### DIRECTIONS FOR THIS TASK
The whole listing should be given back without any alteration.

### DATA EXTRACT
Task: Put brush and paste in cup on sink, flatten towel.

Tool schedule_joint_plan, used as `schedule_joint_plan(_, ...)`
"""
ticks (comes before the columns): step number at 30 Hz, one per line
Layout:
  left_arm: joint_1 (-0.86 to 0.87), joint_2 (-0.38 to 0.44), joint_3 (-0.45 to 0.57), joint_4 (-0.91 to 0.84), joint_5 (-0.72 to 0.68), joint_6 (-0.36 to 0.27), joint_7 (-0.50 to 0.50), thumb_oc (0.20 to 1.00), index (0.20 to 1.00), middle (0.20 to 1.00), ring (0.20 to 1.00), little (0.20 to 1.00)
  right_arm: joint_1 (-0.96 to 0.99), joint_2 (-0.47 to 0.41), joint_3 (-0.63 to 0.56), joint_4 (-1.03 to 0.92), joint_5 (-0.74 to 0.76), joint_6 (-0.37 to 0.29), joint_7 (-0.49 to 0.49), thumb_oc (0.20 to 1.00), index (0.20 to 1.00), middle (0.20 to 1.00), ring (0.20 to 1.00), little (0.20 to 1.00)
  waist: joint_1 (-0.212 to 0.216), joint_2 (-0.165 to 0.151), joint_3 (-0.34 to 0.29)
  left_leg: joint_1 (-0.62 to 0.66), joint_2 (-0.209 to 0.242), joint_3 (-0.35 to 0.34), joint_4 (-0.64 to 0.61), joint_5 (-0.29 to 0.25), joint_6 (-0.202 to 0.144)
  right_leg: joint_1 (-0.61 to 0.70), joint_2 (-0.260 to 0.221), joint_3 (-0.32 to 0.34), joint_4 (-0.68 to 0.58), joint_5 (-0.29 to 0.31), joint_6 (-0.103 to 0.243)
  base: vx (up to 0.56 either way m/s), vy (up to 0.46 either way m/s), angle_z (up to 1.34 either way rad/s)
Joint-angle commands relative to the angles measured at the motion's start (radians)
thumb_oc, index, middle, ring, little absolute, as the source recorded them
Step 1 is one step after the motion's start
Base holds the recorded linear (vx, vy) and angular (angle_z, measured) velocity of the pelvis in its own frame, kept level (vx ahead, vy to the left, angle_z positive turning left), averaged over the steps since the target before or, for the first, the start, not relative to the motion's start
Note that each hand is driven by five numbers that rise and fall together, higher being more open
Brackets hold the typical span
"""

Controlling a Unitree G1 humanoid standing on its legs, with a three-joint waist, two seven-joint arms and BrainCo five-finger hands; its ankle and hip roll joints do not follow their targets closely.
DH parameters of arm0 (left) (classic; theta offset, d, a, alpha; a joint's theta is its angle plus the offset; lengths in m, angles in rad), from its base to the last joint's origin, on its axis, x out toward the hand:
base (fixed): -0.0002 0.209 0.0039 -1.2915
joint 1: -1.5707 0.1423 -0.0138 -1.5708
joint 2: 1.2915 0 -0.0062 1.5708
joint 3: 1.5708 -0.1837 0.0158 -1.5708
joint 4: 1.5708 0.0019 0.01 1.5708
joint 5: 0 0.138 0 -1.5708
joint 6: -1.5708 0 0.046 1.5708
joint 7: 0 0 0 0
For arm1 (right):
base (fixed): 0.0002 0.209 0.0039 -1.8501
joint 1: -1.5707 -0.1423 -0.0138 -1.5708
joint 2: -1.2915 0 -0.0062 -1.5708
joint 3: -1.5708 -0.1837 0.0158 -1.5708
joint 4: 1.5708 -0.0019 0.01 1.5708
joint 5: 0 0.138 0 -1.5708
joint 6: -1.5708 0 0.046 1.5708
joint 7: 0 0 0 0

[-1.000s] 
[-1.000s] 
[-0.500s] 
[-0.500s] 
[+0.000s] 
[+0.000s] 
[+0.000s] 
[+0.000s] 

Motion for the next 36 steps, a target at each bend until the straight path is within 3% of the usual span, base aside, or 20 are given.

### SOLUTION FOR THIS PROBLEM
Task: Put brush and paste in cup on sink, flatten towel.

Tool schedule_joint_plan, used as `schedule_joint_plan(_, ...)`
"""
ticks (comes before the columns): step number at 30 Hz, one per line
Layout:
  left_arm: joint_1 (-0.86 to 0.87), joint_2 (-0.38 to 0.44), joint_3 (-0.45 to 0.57), joint_4 (-0.91 to 0.84), joint_5 (-0.72 to 0.68), joint_6 (-0.36 to 0.27), joint_7 (-0.50 to 0.50), thumb_oc (0.20 to 1.00), index (0.20 to 1.00), middle (0.20 to 1.00), ring (0.20 to 1.00), little (0.20 to 1.00)
  right_arm: joint_1 (-0.96 to 0.99), joint_2 (-0.47 to 0.41), joint_3 (-0.63 to 0.56), joint_4 (-1.03 to 0.92), joint_5 (-0.74 to 0.76), joint_6 (-0.37 to 0.29), joint_7 (-0.49 to 0.49), thumb_oc (0.20 to 1.00), index (0.20 to 1.00), middle (0.20 to 1.00), ring (0.20 to 1.00), little (0.20 to 1.00)
  waist: joint_1 (-0.212 to 0.216), joint_2 (-0.165 to 0.151), joint_3 (-0.34 to 0.29)
  left_leg: joint_1 (-0.62 to 0.66), joint_2 (-0.209 to 0.242), joint_3 (-0.35 to 0.34), joint_4 (-0.64 to 0.61), joint_5 (-0.29 to 0.25), joint_6 (-0.202 to 0.144)
  right_leg: joint_1 (-0.61 to 0.70), joint_2 (-0.260 to 0.221), joint_3 (-0.32 to 0.34), joint_4 (-0.68 to 0.58), joint_5 (-0.29 to 0.31), joint_6 (-0.103 to 0.243)
  base: vx (up to 0.56 either way m/s), vy (up to 0.46 either way m/s), angle_z (up to 1.34 either way rad/s)
Joint-angle commands relative to the angles measured at the motion's start (radians)
thumb_oc, index, middle, ring, little absolute, as the source recorded them
Step 1 is one step after the motion's start
Base holds the recorded linear (vx, vy) and angular (angle_z, measured) velocity of the pelvis in its own frame, kept level (vx ahead, vy to the left, angle_z positive turning left), averaged over the steps since the target before or, for the first, the start, not relative to the motion's start
Note that each hand is driven by five numbers that rise and fall together, higher being more open
Brackets hold the typical span
"""

Controlling a Unitree G1 humanoid standing on its legs, with a three-joint waist, two seven-joint arms and BrainCo five-finger hands; its ankle and hip roll joints do not follow their targets closely.
DH parameters of arm0 (left) (classic; theta offset, d, a, alpha; a joint's theta is its angle plus the offset; lengths in m, angles in rad), from its base to the last joint's origin, on its axis, x out toward the hand:
base (fixed): -0.0002 0.209 0.0039 -1.2915
joint 1: -1.5707 0.1423 -0.0138 -1.5708
joint 2: 1.2915 0 -0.0062 1.5708
joint 3: 1.5708 -0.1837 0.0158 -1.5708
joint 4: 1.5708 0.0019 0.01 1.5708
joint 5: 0 0.138 0 -1.5708
joint 6: -1.5708 0 0.046 1.5708
joint 7: 0 0 0 0
For arm1 (right):
base (fixed): 0.0002 0.209 0.0039 -1.8501
joint 1: -1.5707 -0.1423 -0.0138 -1.5708
joint 2: -1.2915 0 -0.0062 -1.5708
joint 3: -1.5708 -0.1837 0.0158 -1.5708
joint 4: 1.5708 -0.0019 0.01 1.5708
joint 5: 0 0.138 0 -1.5708
joint 6: -1.5708 0 0.046 1.5708
joint 7: 0 0 0 0

[-1.000s] 
[-1.000s] 
[-0.500s] 
[-0.500s] 
[+0.000s] 
[+0.000s] 
[+0.000s] 
[+0.000s] 

Motion for the next 36 steps, a target at each bend until the straight path is within 3% of the usual span, base aside, or 20 are given.

The required output is now complete.